**Information:**

-------------------------

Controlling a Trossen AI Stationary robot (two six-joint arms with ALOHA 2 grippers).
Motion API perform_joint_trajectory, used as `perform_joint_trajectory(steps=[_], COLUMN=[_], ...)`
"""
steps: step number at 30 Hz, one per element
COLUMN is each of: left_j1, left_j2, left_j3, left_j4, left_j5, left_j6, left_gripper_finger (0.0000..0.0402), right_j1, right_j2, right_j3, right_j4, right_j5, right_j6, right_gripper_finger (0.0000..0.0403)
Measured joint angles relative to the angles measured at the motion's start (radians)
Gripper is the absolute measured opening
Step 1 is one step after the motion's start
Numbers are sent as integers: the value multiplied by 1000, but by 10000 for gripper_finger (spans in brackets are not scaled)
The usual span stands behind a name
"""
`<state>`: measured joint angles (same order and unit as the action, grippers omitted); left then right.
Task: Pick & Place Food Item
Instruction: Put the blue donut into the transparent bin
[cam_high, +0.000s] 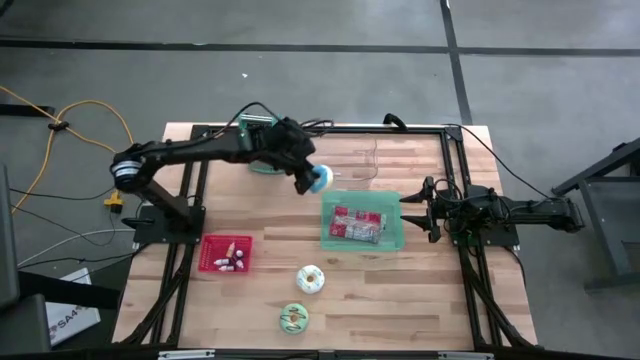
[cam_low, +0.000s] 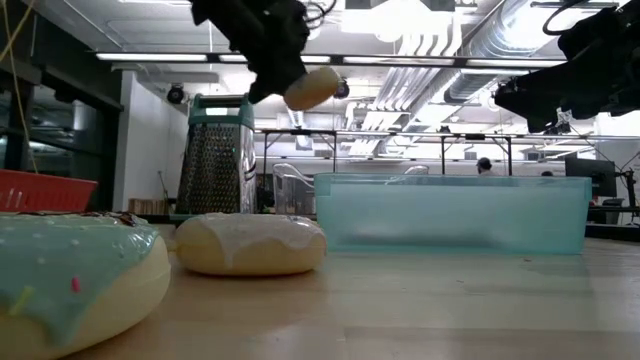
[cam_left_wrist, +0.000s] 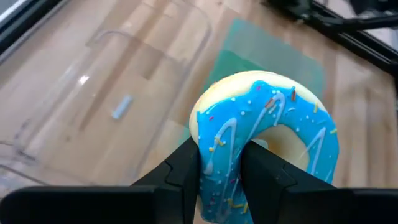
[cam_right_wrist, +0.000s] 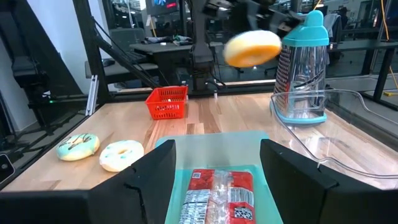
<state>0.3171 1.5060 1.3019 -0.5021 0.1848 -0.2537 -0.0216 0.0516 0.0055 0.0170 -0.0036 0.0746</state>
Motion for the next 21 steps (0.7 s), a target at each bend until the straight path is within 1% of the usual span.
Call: perform_joint_trajectory(steps=[4, 9, 13, 16, 21], left_j1=[57, 115, 149, 163, 165], left_j2=[87, 225, 320, 362, 390], left_j3=[79, 235, 330, 361, 364], left_j4=[-46, -120, -163, -169, -170], left_j5=[1, 5, 10, 8, -7], left_j6=[40, 119, 159, 178, 180], left_gripper_finger=[97, 97, 97, 97, 97], right_j1=[0, 0, 0, 0, 0], right_j2=[0, 0, 0, 0, 0], right_j3=[0, 0, 0, 0, 0], right_j4=[0, 0, 0, 0, 0], right_j5=[0, 0, 0, 1, 1], right_j6=[0, 0, 0, 0, 0], right_gripper_finger=[223, 223, 223, 223, 223])
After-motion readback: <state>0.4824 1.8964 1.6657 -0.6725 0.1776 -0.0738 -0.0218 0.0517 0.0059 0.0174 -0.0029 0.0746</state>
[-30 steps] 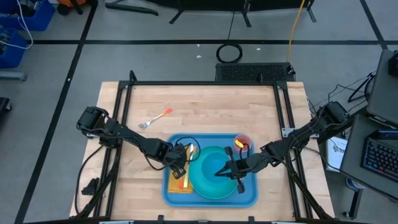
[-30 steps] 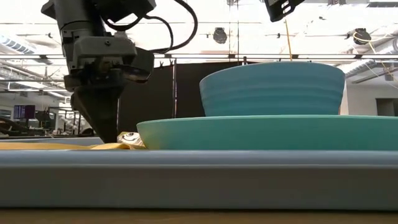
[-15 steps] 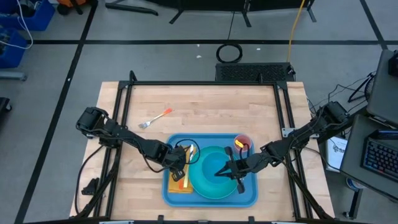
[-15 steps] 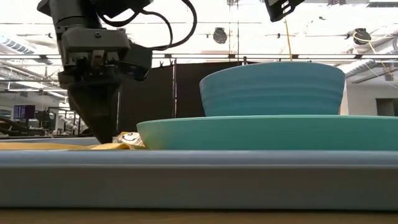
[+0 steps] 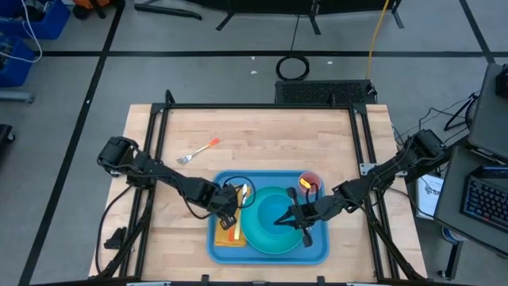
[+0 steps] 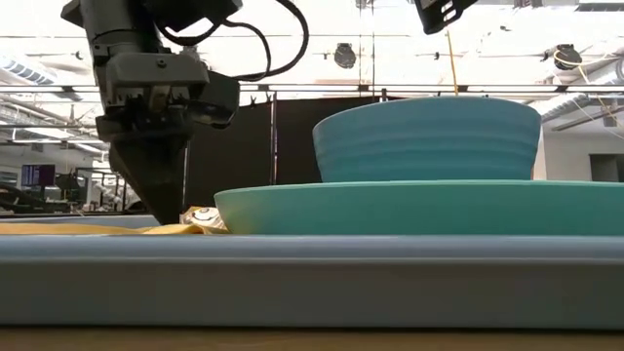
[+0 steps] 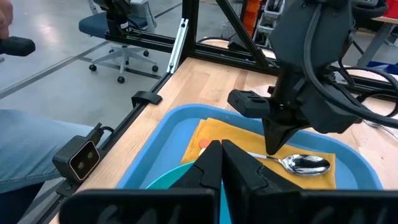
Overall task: Set up tray
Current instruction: Put the orange spoon on top of the yellow napkin to the left of the yellow knife
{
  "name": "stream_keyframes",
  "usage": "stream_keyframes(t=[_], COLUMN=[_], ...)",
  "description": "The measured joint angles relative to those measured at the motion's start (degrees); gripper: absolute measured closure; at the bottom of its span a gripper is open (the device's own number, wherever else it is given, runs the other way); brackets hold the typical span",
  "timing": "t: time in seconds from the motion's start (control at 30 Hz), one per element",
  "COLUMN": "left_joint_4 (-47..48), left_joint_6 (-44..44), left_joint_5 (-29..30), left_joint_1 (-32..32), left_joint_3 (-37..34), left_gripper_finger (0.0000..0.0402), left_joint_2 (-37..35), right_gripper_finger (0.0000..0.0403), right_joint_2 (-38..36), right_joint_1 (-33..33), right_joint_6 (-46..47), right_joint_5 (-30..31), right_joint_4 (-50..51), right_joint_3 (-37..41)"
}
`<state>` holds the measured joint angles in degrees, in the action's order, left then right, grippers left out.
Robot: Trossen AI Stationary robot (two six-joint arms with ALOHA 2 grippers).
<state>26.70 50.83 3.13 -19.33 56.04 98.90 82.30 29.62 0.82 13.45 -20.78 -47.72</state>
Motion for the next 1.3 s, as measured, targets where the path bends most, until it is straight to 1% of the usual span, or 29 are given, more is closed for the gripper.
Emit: stream_keyframes(t=[0.3, 0.43, 0.5, 0.63, 0.8, 0.97, 1.17, 1.3], left_joint_4=[-3.39, -4.26, -4.97, -7.66, -7.92, -11.81, -11.64, -10.53], left_joint_6=[-0.84, -1.52, -3.05, -5.13, -6.20, -9.34, -6.12, -2.05], left_joint_5=[-1.20, -0.33, 0.85, 1.25, 2.69, 3.16, 2.65, -0.05], left_joint_1=[0.17, 0.15, -0.19, -0.41, -0.42, -1.16, -1.40, -1.81], left_joint_3=[0.28, 0.20, 0.03, -0.05, -0.05, -0.05, -0.05, -0.05], left_gripper_finger=[0.0401, 0.0401, 0.0401, 0.0401, 0.0401, 0.0401, 0.0401, 0.0399], left_joint_2=[4.57, 3.59, 2.95, 2.81, 2.81, 2.77, 2.75, 2.75], right_gripper_finger=[0.0403, 0.0403, 0.0403, 0.0403, 0.0403, 0.0403, 0.0403, 0.0403], right_joint_2=[0.00, 0.00, 0.00, 0.00, 0.00, 0.00, 0.00, 0.00], right_joint_1=[-0.01, 0.00, 0.01, -0.01, -0.01, 0.01, 0.00, -0.01], right_joint_6=[0.00, 0.00, 0.00, 0.00, 0.00, 0.00, 0.00, 0.00], right_joint_5=[0.00, 0.00, 0.00, 0.00, 0.00, 0.00, 0.00, 0.00], right_joint_4=[-0.07, -0.14, -0.26, -0.23, -0.20, -0.02, 0.01, 0.00], right_joint_3=[0.00, 0.00, 0.00, 0.00, 0.02, 0.02, 0.02, 0.02])
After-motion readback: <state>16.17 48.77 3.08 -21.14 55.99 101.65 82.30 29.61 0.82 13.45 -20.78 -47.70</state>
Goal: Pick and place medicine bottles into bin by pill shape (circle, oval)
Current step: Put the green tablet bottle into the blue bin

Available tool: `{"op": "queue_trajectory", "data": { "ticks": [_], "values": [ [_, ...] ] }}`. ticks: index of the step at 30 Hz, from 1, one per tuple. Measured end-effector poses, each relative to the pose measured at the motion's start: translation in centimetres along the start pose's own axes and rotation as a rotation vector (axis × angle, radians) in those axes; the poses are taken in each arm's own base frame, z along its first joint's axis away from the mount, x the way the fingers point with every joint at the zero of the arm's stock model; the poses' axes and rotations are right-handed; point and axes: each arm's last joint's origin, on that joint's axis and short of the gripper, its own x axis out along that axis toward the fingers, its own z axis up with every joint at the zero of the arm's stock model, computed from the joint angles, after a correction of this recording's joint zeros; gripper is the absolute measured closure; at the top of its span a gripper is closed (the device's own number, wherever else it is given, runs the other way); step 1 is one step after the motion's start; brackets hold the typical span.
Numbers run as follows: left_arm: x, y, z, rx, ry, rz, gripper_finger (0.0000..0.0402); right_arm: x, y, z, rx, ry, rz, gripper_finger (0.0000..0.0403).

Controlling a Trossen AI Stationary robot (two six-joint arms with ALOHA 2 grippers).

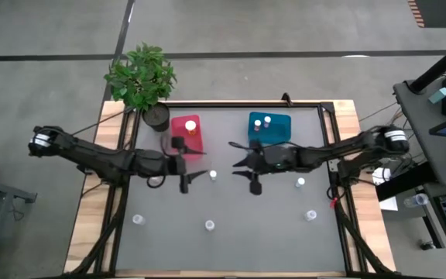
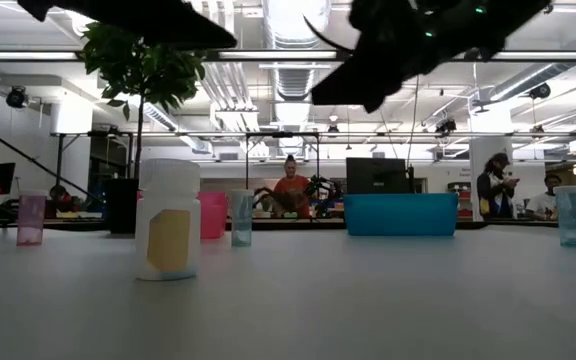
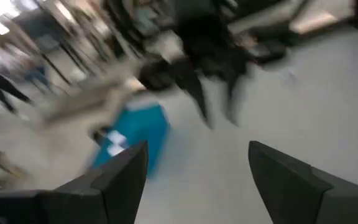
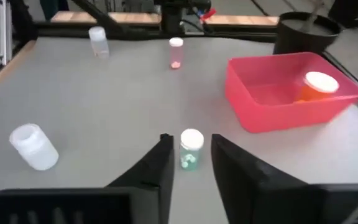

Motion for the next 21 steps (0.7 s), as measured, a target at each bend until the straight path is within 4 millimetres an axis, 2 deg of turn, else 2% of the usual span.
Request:
{"op": "queue_trajectory", "data": {
  "ticks": [6,10,13,21],
  "values": [
    [-2.4,0.9,-0.6,0.03,-0.069,0.041,0.0143,3.3,-0.2,2.6,-0.005,0.14,-0.024,0.0233],
    [-3.4,1.2,-1.1,0.025,-0.091,0.051,0.0143,5.8,-0.1,2.6,0.002,0.268,-0.037,0.0201],
    [-4.1,1.5,-1.2,0.029,-0.113,0.059,0.0143,7.6,0.0,2.8,0.006,0.291,-0.04,0.0189],
    [-4.9,1.7,-1.7,0.029,-0.121,0.061,0.0143,11.8,-0.2,1.5,0.005,0.35,-0.051,0.0188]
  ]
}}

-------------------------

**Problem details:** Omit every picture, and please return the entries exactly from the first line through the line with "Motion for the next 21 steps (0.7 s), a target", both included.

**Task output:**
Controlling a Trossen AI Stationary robot (two six-joint arms with ALOHA 2 grippers).
Motion API perform_joint_trajectory, used as `perform_joint_trajectory(steps=[_], COLUMN=[_], ...)`
"""
steps: step number at 30 Hz, one per element
COLUMN is each of: left_j1, left_j2, left_j3, left_j4, left_j5, left_j6, left_gripper_finger (0.0000..0.0402), right_j1, right_j2, right_j3, right_j4, right_j5, right_j6, right_gripper_finger (0.0000..0.0403)
Measured joint angles relative to the angles measured at the motion's start (radians)
Gripper is the absolute measured opening
Step 1 is one step after the motion's start
Numbers are sent as integers: the value multiplied by 1000, but by 10000 for gripper_finger (spans in brackets are not scaled)
The usual span stands behind a name
"""
`<state>`: measured joint angles (same order and unit as the action, grippers omitted); left then right.
Task: Pick & Place Food Item
Instruction: Put the blue donut into the transparent bin
[cam_high, +0.000s] 
[cam_low, +0.000s] 
[cam_left_wrist, +0.000s] 
[cam_right_wrist, +0.000s] 
<state>0.3171 1.5060 1.3019 -0.5021 0.1848 -0.2537 -0.0216 0.0516 0.0055 0.0170 -0.0036 0.0746</state>
Motion for the next 21 steps (0.7 s), a target at each bend until the straight path is within 1% of the usual span.

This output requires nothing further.